● **Task directions**: Begin at the line below that has "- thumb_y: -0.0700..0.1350" and stop after the line that has "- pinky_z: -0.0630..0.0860". Please restate only those lines, word for word.

● **Data for this exercise**:
┄┄┄┄┄┄┄┄┄┄┄┄┄┄┄┄┄┄┄┄
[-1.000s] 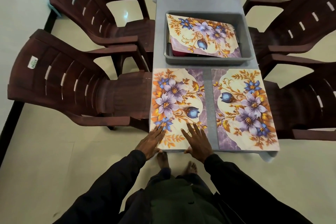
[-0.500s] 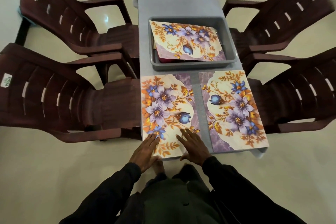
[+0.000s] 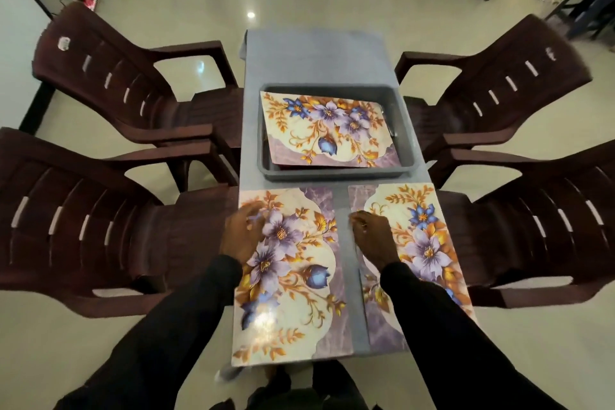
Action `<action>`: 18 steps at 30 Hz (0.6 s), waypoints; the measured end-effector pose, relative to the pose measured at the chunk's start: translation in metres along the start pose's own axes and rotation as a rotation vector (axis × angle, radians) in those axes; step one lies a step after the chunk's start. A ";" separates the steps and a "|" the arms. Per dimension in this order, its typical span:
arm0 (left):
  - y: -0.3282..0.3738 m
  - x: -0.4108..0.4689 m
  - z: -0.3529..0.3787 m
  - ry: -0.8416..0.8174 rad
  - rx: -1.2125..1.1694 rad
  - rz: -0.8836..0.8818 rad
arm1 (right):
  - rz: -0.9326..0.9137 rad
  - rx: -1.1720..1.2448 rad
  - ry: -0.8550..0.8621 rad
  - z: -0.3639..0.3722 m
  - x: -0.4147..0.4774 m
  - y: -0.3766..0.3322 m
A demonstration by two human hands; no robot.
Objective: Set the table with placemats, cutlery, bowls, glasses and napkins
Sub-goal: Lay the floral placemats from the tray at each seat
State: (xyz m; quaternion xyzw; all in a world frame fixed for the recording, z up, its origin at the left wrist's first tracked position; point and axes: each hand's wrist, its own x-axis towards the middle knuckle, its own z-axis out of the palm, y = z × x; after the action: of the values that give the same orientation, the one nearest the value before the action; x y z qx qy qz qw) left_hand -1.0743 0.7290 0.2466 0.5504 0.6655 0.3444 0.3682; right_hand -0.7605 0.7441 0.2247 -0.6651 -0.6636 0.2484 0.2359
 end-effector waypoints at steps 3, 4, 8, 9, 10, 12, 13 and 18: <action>0.027 0.060 0.005 0.109 -0.097 -0.088 | 0.041 0.064 0.090 -0.025 0.057 0.000; 0.035 0.081 0.006 0.139 -0.139 -0.120 | 0.060 0.081 0.103 -0.032 0.075 0.002; 0.056 0.156 0.013 0.179 -0.237 -0.279 | 0.070 0.126 0.089 -0.054 0.145 0.025; 0.060 0.171 0.016 0.182 -0.251 -0.317 | 0.085 0.135 0.074 -0.057 0.161 0.032; 0.064 0.184 0.020 0.190 -0.260 -0.343 | 0.108 0.141 0.060 -0.059 0.175 0.038; 0.070 0.204 0.027 0.212 -0.258 -0.363 | 0.141 0.133 0.050 -0.060 0.194 0.049; 0.073 0.212 0.030 0.216 -0.250 -0.372 | 0.152 0.127 0.046 -0.061 0.203 0.053; 0.068 0.237 0.036 0.244 -0.154 -0.461 | 0.206 0.133 -0.002 -0.063 0.234 0.071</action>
State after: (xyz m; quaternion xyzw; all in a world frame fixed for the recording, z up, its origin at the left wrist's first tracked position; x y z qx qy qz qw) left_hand -1.0395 0.9752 0.2616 0.3093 0.7844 0.3649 0.3949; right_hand -0.6668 0.9784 0.2234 -0.7125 -0.5739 0.3153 0.2522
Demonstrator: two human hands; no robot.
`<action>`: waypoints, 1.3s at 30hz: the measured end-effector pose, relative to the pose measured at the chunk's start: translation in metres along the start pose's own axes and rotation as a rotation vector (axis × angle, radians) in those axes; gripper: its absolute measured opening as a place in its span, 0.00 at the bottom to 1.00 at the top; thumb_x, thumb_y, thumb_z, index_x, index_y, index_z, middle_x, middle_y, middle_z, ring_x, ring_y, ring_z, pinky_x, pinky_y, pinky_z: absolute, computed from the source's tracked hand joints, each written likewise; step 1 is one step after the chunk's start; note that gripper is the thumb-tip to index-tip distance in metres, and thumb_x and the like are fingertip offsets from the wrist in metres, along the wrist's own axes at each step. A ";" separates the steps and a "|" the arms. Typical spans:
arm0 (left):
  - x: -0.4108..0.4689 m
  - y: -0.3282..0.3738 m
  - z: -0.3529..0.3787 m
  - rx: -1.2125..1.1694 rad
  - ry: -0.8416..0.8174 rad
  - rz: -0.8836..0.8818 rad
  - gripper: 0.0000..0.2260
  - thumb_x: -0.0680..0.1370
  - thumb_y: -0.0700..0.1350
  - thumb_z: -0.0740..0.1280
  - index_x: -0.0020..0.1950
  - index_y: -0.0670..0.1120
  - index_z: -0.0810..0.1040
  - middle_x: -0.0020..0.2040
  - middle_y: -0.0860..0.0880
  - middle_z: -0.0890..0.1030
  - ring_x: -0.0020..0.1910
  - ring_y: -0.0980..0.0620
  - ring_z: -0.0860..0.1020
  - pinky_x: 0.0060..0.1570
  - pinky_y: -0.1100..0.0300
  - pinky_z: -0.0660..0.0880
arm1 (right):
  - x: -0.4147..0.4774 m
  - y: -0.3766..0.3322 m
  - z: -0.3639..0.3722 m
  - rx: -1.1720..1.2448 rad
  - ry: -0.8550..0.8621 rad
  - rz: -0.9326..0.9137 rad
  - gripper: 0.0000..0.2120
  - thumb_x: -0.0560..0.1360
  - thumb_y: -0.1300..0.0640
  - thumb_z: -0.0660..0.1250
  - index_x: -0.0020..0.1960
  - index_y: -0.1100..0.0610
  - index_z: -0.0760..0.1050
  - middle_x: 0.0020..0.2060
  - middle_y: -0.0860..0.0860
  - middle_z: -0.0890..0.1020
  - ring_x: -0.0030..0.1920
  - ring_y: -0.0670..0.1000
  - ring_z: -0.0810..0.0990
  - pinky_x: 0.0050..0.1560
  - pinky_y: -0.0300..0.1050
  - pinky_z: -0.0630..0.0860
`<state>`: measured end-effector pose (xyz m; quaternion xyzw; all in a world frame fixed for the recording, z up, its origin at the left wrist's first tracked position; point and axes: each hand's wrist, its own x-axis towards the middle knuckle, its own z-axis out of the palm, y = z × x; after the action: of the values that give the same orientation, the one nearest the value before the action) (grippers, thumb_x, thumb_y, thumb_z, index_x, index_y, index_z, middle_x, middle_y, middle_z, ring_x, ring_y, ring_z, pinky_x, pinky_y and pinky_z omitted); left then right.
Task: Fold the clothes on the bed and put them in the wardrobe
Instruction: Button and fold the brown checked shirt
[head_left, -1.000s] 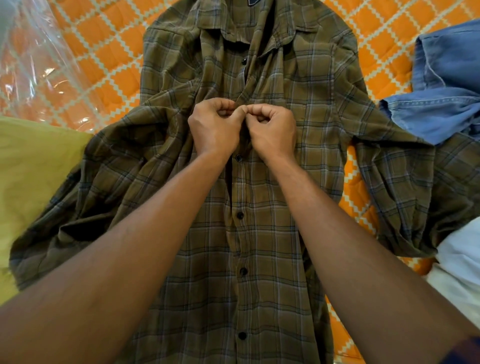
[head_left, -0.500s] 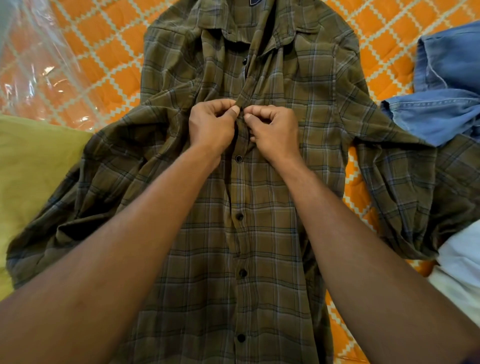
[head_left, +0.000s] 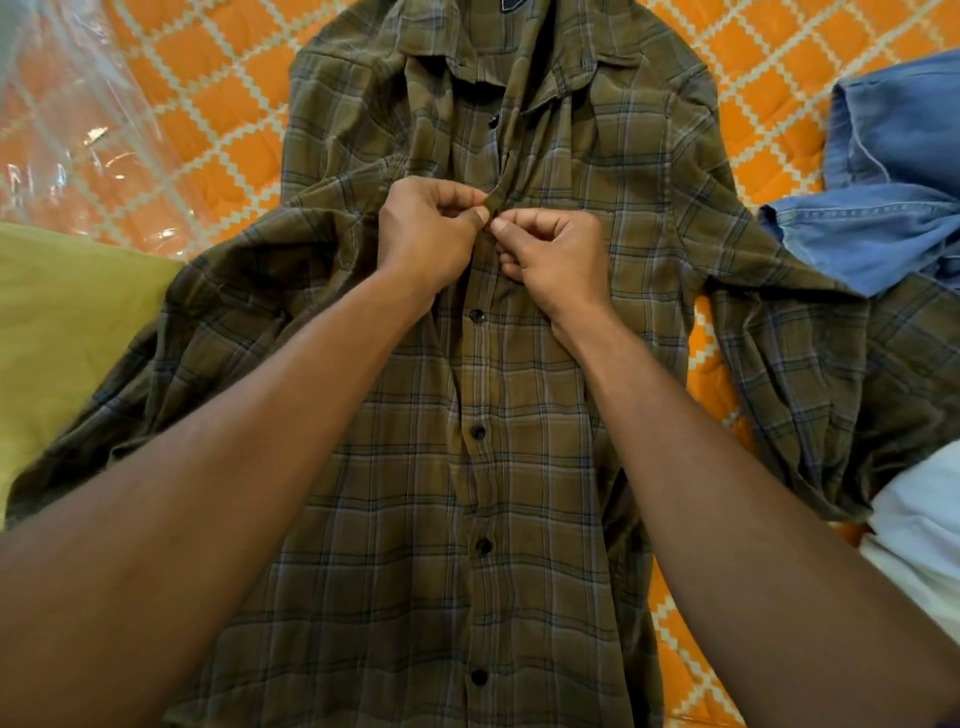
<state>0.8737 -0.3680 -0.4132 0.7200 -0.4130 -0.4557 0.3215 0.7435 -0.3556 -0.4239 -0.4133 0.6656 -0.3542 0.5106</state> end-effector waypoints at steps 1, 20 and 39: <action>0.000 -0.002 0.001 -0.004 0.009 -0.004 0.04 0.77 0.43 0.73 0.49 0.52 0.85 0.44 0.54 0.85 0.46 0.60 0.83 0.53 0.61 0.81 | 0.001 0.001 0.000 -0.018 0.010 -0.013 0.03 0.77 0.61 0.73 0.47 0.61 0.85 0.31 0.49 0.83 0.30 0.41 0.79 0.34 0.36 0.78; 0.003 -0.006 0.000 0.134 0.001 0.043 0.06 0.78 0.42 0.71 0.52 0.50 0.86 0.46 0.55 0.84 0.48 0.59 0.82 0.54 0.60 0.81 | 0.009 0.005 0.016 -0.318 0.185 -0.048 0.09 0.72 0.55 0.74 0.34 0.48 0.81 0.25 0.42 0.81 0.31 0.44 0.83 0.38 0.48 0.83; -0.011 -0.001 0.012 0.028 0.138 -0.022 0.02 0.79 0.45 0.71 0.48 0.51 0.82 0.41 0.56 0.82 0.44 0.60 0.81 0.50 0.60 0.82 | -0.005 0.014 0.014 -0.142 0.184 -0.167 0.05 0.74 0.54 0.76 0.48 0.55 0.87 0.40 0.45 0.87 0.42 0.41 0.85 0.44 0.45 0.84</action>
<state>0.8600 -0.3588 -0.4139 0.7588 -0.3881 -0.4026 0.3340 0.7554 -0.3465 -0.4380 -0.4681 0.6963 -0.3836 0.3858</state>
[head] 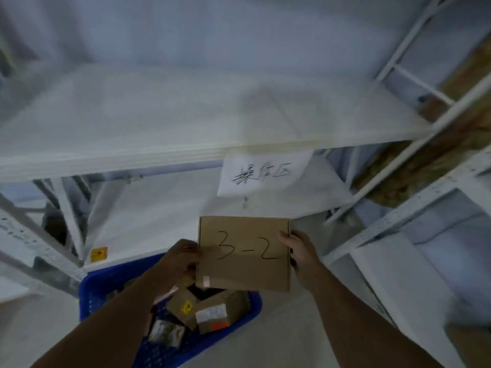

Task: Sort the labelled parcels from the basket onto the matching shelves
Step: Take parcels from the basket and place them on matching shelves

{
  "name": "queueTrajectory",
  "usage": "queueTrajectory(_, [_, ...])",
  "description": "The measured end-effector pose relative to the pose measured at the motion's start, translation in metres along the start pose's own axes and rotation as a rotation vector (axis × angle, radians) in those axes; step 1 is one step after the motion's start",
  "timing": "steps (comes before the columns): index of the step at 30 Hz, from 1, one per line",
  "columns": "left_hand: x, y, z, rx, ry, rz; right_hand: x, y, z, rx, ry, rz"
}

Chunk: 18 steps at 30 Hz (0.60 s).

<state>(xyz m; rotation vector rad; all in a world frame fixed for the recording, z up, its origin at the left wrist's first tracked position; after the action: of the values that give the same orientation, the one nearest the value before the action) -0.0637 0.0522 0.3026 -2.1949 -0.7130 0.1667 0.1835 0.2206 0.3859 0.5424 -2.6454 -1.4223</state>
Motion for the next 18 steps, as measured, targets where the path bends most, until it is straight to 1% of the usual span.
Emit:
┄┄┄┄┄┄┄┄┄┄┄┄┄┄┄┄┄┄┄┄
● **Task solution**:
  - thumb_y: -0.0700..0.1350
  - thumb_z: -0.0740..0.1280
  - index_x: -0.0020..0.1950
  - index_y: -0.0670..0.1120
  - index_z: -0.0810..0.1040
  - middle_x: -0.0020..0.2040
  - middle_y: -0.0860..0.0880
  - middle_z: -0.0890..0.1030
  - ring_x: -0.0020..0.1910
  - ring_y: -0.0980..0.0620
  - ring_z: -0.0860..0.1020
  - pinky_x: 0.0060..0.1570
  - pinky_y: -0.1100..0.0300
  - pinky_z: -0.0660..0.0880
arm1 (right):
  - x: -0.4147..0.4774 m
  - y: -0.3766..0.3322 m
  - z: -0.3639..0.3722 m
  - rx: -1.1720..1.2448 rad
  - ry: -0.8550..0.8621 rad
  - rz: -0.9326..0.9137 rad
  - gripper: 0.0000..0.2120
  - thumb_x: -0.0560..0.1360
  - thumb_y: -0.1300..0.0640
  - thumb_z: -0.0660..0.1250
  - index_x: -0.0020..0.1960
  - index_y: -0.1100..0.0610
  - index_z: -0.0760..0.1050
  - middle_x: 0.0020..0.2060
  - middle_y: -0.0860..0.0860
  - middle_z: -0.0890..0.1020
  - ring_x: -0.0030..0.1920
  - ring_y: -0.0670..0.1000
  - ring_z: -0.0810..0.0990
  - pinky_x: 0.0050..0.1560
  - pinky_y: -0.0300..0.1050
  - pinky_z: -0.0630..0.0860

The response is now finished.